→ **Aim of the exercise**:
Search the data for the word "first" and copy each line that has it.

*****

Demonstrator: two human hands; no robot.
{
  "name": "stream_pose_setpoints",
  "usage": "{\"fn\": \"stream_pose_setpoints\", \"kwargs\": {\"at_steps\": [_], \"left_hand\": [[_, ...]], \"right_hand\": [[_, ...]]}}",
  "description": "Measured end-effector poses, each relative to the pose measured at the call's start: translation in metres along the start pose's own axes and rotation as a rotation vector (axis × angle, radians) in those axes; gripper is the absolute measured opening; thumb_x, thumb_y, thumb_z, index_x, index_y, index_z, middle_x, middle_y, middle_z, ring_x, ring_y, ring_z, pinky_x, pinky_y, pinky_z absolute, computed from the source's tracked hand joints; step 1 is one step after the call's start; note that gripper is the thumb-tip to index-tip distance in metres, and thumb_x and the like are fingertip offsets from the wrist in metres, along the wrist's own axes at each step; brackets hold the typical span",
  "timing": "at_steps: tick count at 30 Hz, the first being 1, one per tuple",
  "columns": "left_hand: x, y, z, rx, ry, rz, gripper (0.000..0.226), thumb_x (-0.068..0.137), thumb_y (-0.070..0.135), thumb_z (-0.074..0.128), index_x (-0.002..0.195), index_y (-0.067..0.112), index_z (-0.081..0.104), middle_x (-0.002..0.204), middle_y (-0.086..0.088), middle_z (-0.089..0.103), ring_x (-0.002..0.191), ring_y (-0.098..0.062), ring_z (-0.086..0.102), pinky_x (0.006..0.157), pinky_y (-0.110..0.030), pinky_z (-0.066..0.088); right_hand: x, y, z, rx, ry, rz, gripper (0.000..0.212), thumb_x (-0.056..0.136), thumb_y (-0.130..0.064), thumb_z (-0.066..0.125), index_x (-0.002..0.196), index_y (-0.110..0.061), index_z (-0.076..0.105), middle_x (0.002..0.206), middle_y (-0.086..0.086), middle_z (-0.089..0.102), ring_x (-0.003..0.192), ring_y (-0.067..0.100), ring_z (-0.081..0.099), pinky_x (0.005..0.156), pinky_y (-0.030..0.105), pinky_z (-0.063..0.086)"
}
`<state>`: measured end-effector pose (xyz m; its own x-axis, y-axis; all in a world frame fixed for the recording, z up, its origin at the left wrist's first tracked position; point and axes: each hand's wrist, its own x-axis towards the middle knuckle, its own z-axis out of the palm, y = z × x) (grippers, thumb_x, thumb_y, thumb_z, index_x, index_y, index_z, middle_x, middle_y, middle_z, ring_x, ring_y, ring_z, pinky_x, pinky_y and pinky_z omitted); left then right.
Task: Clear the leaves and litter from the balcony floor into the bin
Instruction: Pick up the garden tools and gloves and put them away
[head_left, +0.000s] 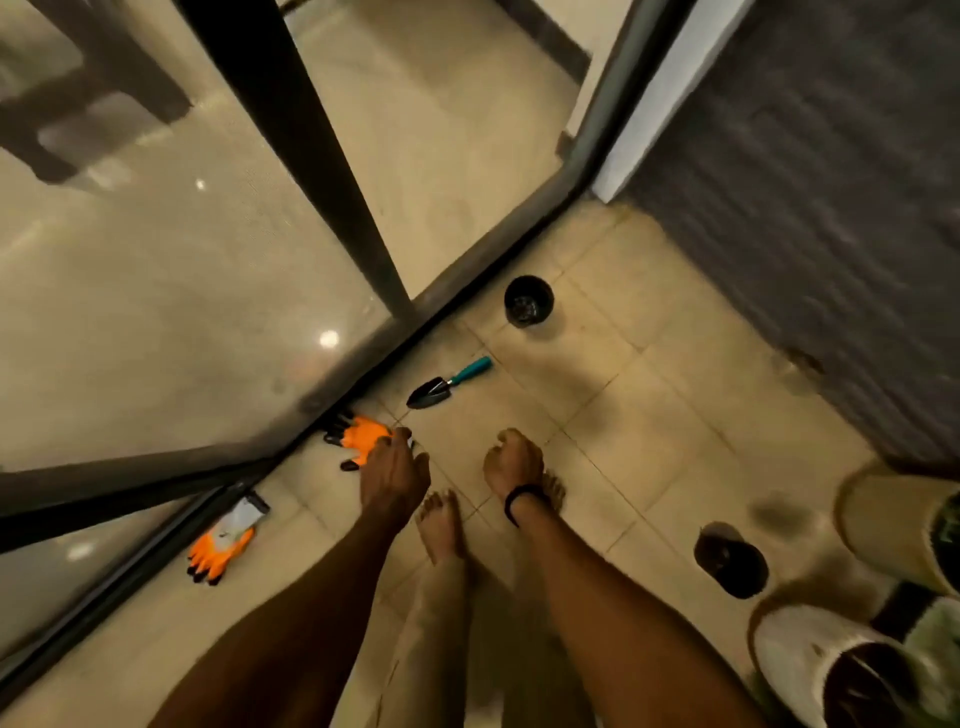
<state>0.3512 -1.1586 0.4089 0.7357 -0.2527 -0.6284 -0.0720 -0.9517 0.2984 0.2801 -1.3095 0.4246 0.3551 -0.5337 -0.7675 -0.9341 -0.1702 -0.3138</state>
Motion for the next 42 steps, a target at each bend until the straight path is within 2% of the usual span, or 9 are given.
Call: {"fn": "stream_pose_setpoints", "kwargs": {"at_steps": [7,12,15,17,21,31,33,36,42], "left_hand": [[0.187,-0.026,0.145,-0.038,0.019,-0.175,0.062,0.092,0.037,0.069,0.142,0.012,0.042,0.128,-0.02,0.052,0.118,-0.04,0.052,0.09,-0.048,0.047],[0.263,-0.05,0.222,-0.07,0.07,-0.266,0.085,0.083,0.036,0.079,0.15,0.018,0.03,0.143,-0.017,0.04,0.125,-0.041,0.046,0.094,-0.053,0.047],[0.279,-0.06,0.243,-0.199,0.108,-0.308,0.091,0.081,0.029,0.081,0.152,0.018,0.026,0.146,-0.02,0.035,0.127,-0.043,0.044,0.097,-0.052,0.045],[0.273,-0.063,0.243,-0.248,0.136,-0.314,0.087,0.084,0.026,0.078,0.153,0.017,0.025,0.147,-0.021,0.033,0.128,-0.043,0.044,0.099,-0.048,0.044],[0.235,-0.063,0.223,-0.308,0.141,-0.376,0.084,0.09,0.026,0.072,0.155,0.013,0.021,0.149,-0.022,0.031,0.129,-0.042,0.045,0.098,-0.044,0.045],[0.029,-0.034,0.05,-0.337,0.16,-0.425,0.082,0.09,0.018,0.073,0.157,0.025,0.027,0.155,-0.022,0.027,0.129,-0.044,0.044,0.098,-0.051,0.046],[-0.024,-0.035,0.013,-0.383,0.181,-0.427,0.065,0.092,0.016,0.069,0.151,0.02,0.041,0.146,-0.021,0.04,0.122,-0.044,0.049,0.096,-0.049,0.046],[-0.096,-0.036,-0.037,-0.418,0.211,-0.454,0.035,0.091,0.013,0.067,0.126,0.014,0.063,0.115,-0.018,0.061,0.106,-0.041,0.059,0.088,-0.04,0.043],[-0.259,-0.041,-0.093,-0.722,0.463,-0.707,0.014,0.087,0.004,0.068,0.101,0.008,0.071,0.101,-0.015,0.071,0.1,-0.035,0.063,0.082,-0.036,0.048]], "right_hand": [[0.258,0.031,0.106,-0.383,-0.053,-0.169,0.057,0.096,-0.027,0.06,0.147,-0.017,0.037,0.146,0.015,0.039,0.134,0.033,0.036,0.107,0.042,0.039],[0.378,0.032,0.165,-0.802,0.041,-0.477,0.082,0.089,-0.028,0.069,0.153,-0.035,0.018,0.161,0.013,0.011,0.147,0.039,0.01,0.12,0.054,0.014],[0.414,0.028,0.187,-0.929,0.082,-0.547,0.069,0.092,-0.021,0.062,0.149,-0.038,0.027,0.16,0.013,0.015,0.147,0.04,0.012,0.119,0.058,0.008],[0.416,0.027,0.193,-0.922,0.123,-0.57,0.051,0.094,-0.015,0.055,0.139,-0.034,0.042,0.148,0.011,0.033,0.137,0.036,0.029,0.118,0.055,0.018],[0.369,0.036,0.187,-0.772,0.134,-0.602,0.038,0.094,-0.006,0.048,0.126,-0.026,0.053,0.125,0.006,0.05,0.114,0.028,0.044,0.098,0.044,0.04],[0.119,0.01,0.06,-0.645,-0.032,-0.655,0.04,0.088,-0.005,0.065,0.122,-0.026,0.059,0.113,0.002,0.056,0.107,0.023,0.049,0.093,0.037,0.046],[0.06,-0.004,0.027,-0.654,-0.087,-0.727,0.039,0.087,-0.004,0.066,0.12,-0.025,0.061,0.113,0.003,0.057,0.107,0.025,0.05,0.091,0.037,0.047],[-0.017,-0.026,-0.011,-0.688,-0.156,-0.834,0.037,0.087,-0.006,0.069,0.119,-0.023,0.063,0.112,0.004,0.058,0.105,0.026,0.052,0.087,0.034,0.048],[-0.166,-0.06,-0.056,-0.868,-0.292,-1.004,0.036,0.094,-0.025,0.063,0.129,-0.025,0.055,0.122,0.007,0.049,0.118,0.025,0.043,0.097,0.03,0.044]]}}
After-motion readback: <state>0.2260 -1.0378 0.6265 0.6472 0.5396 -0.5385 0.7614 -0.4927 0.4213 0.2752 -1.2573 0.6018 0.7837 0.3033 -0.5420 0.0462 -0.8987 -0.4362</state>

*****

→ **Worked solution**:
  "timing": "at_steps: tick count at 30 Hz, the first being 1, one per tuple",
`<state>`: measured end-effector pose (xyz m; its own x-axis, y-axis; all in a world frame fixed for the recording, z up, its origin at the left wrist's first tracked position; point and axes: each hand's wrist, its own x-axis towards the middle knuckle, its own z-axis out of the palm, y = z × x) (grippers, thumb_x, thumb_y, thumb_z, index_x, index_y, index_z, middle_x, middle_y, middle_z, ring_x, ring_y, ring_z, pinky_x, pinky_y and pinky_z omitted); left then right.

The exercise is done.